- Your task
All of the records below must be output exactly, with no pictures carried over.

- Records to process

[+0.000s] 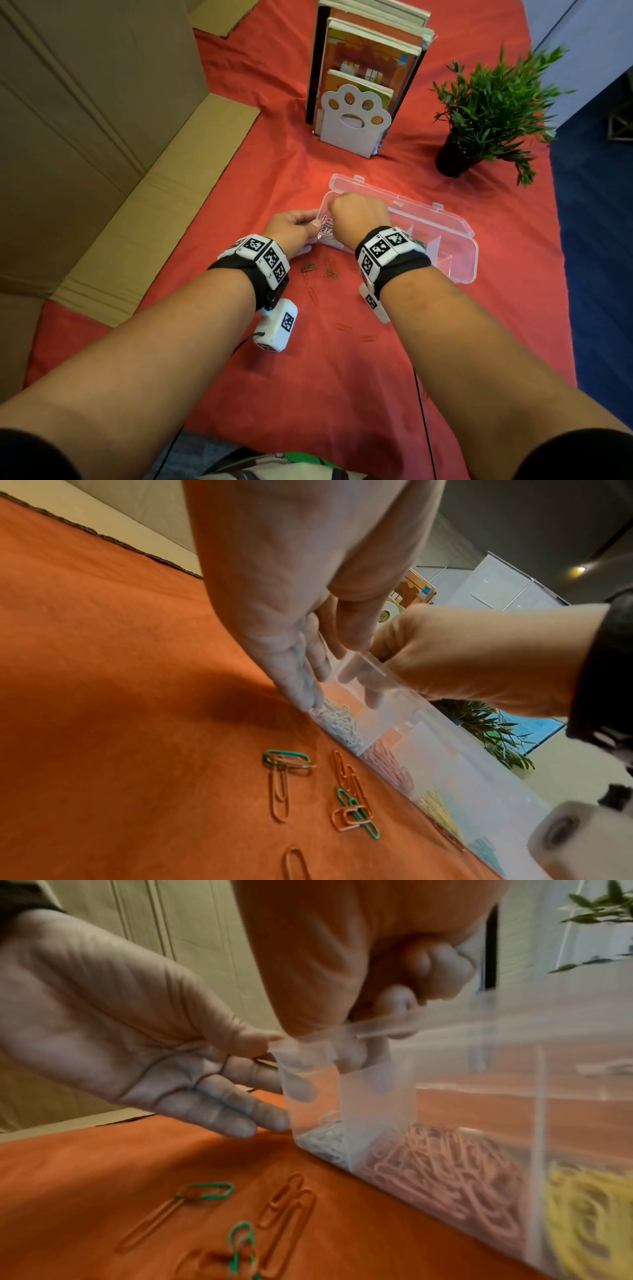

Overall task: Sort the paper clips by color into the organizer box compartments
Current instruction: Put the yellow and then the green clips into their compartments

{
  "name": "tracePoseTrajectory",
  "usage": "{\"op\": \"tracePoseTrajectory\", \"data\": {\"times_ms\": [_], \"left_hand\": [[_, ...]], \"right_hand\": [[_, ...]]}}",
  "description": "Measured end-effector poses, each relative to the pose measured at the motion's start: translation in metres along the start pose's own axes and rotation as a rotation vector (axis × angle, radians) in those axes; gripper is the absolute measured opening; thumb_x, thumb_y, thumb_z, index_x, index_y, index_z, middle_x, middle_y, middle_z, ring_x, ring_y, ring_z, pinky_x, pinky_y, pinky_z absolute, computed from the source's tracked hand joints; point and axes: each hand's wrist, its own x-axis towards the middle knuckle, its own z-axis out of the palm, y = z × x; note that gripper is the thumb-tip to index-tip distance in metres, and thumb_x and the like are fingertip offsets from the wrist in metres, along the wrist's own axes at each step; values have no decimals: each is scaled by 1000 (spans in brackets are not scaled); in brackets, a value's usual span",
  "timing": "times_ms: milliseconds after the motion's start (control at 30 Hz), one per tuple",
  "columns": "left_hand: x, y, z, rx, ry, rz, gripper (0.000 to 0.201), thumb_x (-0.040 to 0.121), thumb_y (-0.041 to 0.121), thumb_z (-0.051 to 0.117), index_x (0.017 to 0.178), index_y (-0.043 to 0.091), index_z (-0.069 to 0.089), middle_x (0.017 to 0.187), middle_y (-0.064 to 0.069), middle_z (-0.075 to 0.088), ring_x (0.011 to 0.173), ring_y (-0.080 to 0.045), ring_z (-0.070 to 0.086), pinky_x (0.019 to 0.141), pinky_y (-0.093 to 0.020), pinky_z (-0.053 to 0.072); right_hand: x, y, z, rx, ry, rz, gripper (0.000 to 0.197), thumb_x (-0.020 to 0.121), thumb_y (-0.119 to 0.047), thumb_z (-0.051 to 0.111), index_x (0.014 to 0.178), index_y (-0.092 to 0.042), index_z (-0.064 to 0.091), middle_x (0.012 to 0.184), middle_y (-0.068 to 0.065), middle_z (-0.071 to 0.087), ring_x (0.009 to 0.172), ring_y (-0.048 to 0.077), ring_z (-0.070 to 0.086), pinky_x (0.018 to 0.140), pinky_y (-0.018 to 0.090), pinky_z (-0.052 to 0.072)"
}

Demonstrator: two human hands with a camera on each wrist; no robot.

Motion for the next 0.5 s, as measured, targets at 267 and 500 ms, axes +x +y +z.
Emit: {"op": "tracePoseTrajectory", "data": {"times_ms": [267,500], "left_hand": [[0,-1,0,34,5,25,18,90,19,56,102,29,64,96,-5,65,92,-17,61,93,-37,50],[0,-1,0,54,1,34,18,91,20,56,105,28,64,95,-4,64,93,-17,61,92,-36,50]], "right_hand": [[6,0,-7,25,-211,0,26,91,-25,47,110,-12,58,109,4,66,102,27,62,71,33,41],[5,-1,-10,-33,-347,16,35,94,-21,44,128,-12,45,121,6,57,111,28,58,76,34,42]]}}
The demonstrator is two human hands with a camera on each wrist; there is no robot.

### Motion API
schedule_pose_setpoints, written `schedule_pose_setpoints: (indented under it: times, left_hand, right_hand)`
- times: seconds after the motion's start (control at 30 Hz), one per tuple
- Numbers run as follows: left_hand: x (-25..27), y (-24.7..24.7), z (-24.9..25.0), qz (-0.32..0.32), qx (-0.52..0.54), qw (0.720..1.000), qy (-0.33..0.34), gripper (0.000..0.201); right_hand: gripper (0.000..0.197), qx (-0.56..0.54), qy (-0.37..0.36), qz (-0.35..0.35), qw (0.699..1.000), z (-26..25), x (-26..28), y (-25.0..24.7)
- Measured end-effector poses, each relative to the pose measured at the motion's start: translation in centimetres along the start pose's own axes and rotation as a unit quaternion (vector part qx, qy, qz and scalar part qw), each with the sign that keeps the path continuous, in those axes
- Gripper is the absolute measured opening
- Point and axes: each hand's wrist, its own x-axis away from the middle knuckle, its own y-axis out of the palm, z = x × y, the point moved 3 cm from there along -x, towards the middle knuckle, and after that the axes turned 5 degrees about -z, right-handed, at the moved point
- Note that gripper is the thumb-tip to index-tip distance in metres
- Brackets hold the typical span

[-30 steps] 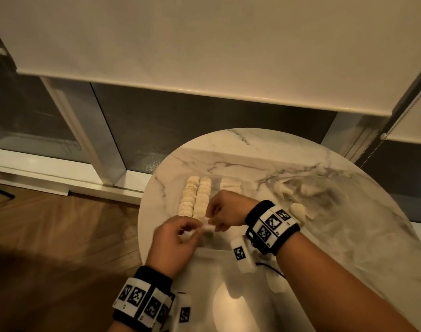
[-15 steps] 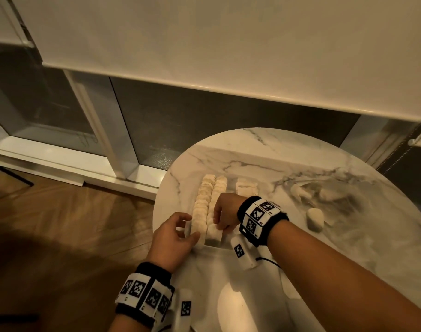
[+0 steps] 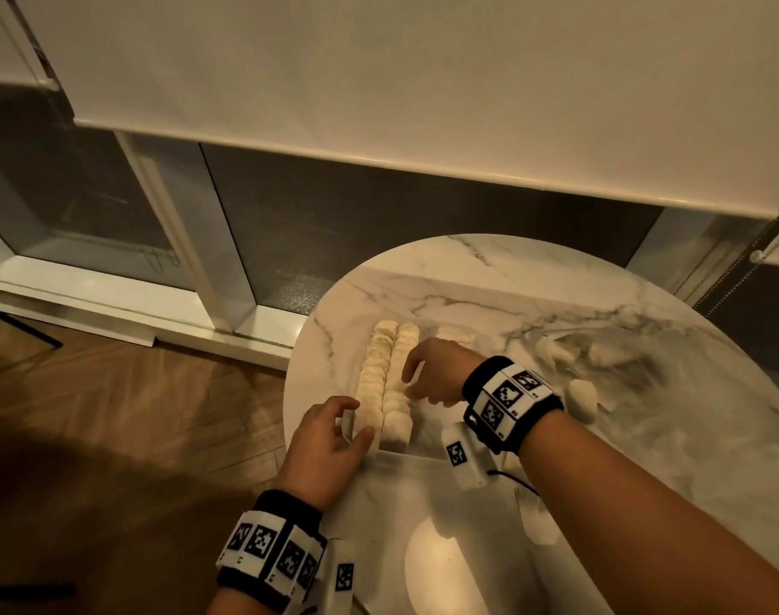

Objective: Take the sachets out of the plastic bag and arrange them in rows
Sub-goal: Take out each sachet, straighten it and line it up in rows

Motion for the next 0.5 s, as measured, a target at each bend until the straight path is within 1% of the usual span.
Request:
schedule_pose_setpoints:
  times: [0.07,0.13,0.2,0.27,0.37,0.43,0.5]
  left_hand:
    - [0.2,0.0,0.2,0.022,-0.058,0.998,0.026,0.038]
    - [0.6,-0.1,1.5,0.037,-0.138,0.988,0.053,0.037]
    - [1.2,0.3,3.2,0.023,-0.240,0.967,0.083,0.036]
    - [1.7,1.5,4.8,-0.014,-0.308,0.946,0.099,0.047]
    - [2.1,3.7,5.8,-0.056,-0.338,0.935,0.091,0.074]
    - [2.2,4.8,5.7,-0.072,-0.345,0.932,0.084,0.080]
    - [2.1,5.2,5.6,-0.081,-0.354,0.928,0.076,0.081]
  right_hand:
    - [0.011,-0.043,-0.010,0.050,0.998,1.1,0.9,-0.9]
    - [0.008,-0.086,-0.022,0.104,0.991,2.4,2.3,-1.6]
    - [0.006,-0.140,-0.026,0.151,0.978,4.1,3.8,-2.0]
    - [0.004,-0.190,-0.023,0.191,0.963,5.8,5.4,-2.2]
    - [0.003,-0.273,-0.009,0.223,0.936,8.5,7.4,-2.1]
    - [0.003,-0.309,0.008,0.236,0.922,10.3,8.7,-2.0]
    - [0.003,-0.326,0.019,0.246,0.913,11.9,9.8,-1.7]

- Exercise answer
[+0.000s] 

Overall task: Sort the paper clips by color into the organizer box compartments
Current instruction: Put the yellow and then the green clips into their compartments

{
  "name": "tracePoseTrajectory",
  "usage": "{\"op\": \"tracePoseTrajectory\", \"data\": {\"times_ms\": [_], \"left_hand\": [[_, ...]], \"right_hand\": [[_, ...]]}}",
  "description": "Measured end-effector poses, each relative to the pose measured at the motion's start: translation in metres along the start pose's own axes and rotation as a rotation vector (axis × angle, radians) in those axes; gripper is the absolute measured opening; thumb_x, thumb_y, thumb_z, index_x, index_y, index_z, middle_x, middle_y, middle_z, ring_x, ring_y, ring_z, pinky_x, pinky_y, pinky_z absolute, computed from the source's tracked hand joints; point and axes: each hand's wrist, its own x-axis towards the middle knuckle, its own z-axis out of the palm, y = z × x; note that gripper is the thumb-tip to index-tip distance in metres, and thumb_x and the like are fingertip offsets from the wrist in metres, along the wrist's own axes at each step; values have no decimals: each is scaled by 1000 (spans in brackets are not scaled); in brackets, a value's usual span",
  "timing": "times_ms: milliseconds after the motion's start (control at 30 Hz), one per tuple",
  "columns": "left_hand: x, y, z, rx, ry, rz, gripper (0.000 to 0.201), thumb_x (-0.040 to 0.121), thumb_y (-0.041 to 0.121), thumb_z (-0.051 to 0.117), index_x (0.017 to 0.178), index_y (-0.043 to 0.091), index_z (-0.069 to 0.089), middle_x (0.017 to 0.187), middle_y (-0.064 to 0.069), middle_z (-0.075 to 0.088), ring_x (0.011 to 0.173), ring_y (-0.080 to 0.045), ring_z (-0.070 to 0.086), pinky_x (0.019 to 0.141), pinky_y (-0.093 to 0.020), pinky_z (-0.053 to 0.072); right_hand: x, y, z, rx, ry, rz, gripper (0.000 to 0.197), thumb_x (-0.020 to 0.121), thumb_y (-0.119 to 0.047), thumb_z (-0.051 to 0.111), index_x (0.014 to 0.178), index_y (-0.092 to 0.042), index_z (-0.064 to 0.091), middle_x (0.012 to 0.184), middle_y (-0.068 to 0.065), middle_z (-0.071 to 0.087), ring_x (0.009 to 0.172), ring_y (-0.048 to 0.077), ring_z (-0.070 to 0.086), pinky_x (0.018 to 0.140), pinky_y (-0.018 to 0.090), pinky_z (-0.052 to 0.072)"
}

Demonstrator: two human hands with a camera on each wrist; no robot.

Motion for the next 0.5 s, as measured, targets at 267 and 500 ms, axes +x +y +z.
Emit: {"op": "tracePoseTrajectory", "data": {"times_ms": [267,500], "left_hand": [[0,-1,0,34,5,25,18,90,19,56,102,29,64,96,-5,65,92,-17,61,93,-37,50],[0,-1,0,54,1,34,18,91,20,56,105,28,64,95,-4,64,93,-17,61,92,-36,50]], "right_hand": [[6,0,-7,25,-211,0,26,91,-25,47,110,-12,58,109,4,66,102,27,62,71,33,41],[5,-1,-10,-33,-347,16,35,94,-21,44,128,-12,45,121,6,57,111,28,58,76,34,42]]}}
The demonstrator is two human hands with a camera on each wrist; there is no robot.

### Motion API
schedule_pose_setpoints, written `schedule_pose_setpoints: (indented under it: times, left_hand, right_hand)`
- times: seconds after the motion's start (control at 30 Hz), one per tuple
- Numbers run as follows: left_hand: x (-25..27), y (-24.7..24.7), z (-24.9..25.0), qz (-0.32..0.32), qx (-0.52..0.54), qw (0.720..1.000), qy (-0.33..0.34), gripper (0.000..0.201); right_hand: gripper (0.000..0.197), qx (-0.56..0.54), qy (-0.37..0.36), qz (-0.35..0.35), qw (0.699..1.000), z (-26..25), x (-26..28), y (-25.0..24.7)
- Measured end-effector poses, each relative to the pose measured at the motion's start: translation in centimetres along the start pose's own axes and rotation as a unit quaternion (vector part qx, qy, qz and scalar part qw), each with the sign that keeps the path continuous, in those axes
- Gripper is the absolute measured opening
- Point and axes: each hand's wrist, its own x-axis away from the middle knuckle, its own y-axis out of the palm, z = x × y, the point moved 3 cm from there along -x, towards the middle knuckle, and after that the axes turned 5 degrees about -z, right-handed, at the moved point
- Note that gripper is the thumb-tip to index-tip distance in metres
- Brackets hold the typical span

[-30 steps] 
[-15 steps] 
[+0 steps] 

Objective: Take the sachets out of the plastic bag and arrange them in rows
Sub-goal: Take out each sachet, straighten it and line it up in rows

Motion for the next 0.5 s, as measured, a target at each bend until the straight path is within 1% of the usual span.
Request:
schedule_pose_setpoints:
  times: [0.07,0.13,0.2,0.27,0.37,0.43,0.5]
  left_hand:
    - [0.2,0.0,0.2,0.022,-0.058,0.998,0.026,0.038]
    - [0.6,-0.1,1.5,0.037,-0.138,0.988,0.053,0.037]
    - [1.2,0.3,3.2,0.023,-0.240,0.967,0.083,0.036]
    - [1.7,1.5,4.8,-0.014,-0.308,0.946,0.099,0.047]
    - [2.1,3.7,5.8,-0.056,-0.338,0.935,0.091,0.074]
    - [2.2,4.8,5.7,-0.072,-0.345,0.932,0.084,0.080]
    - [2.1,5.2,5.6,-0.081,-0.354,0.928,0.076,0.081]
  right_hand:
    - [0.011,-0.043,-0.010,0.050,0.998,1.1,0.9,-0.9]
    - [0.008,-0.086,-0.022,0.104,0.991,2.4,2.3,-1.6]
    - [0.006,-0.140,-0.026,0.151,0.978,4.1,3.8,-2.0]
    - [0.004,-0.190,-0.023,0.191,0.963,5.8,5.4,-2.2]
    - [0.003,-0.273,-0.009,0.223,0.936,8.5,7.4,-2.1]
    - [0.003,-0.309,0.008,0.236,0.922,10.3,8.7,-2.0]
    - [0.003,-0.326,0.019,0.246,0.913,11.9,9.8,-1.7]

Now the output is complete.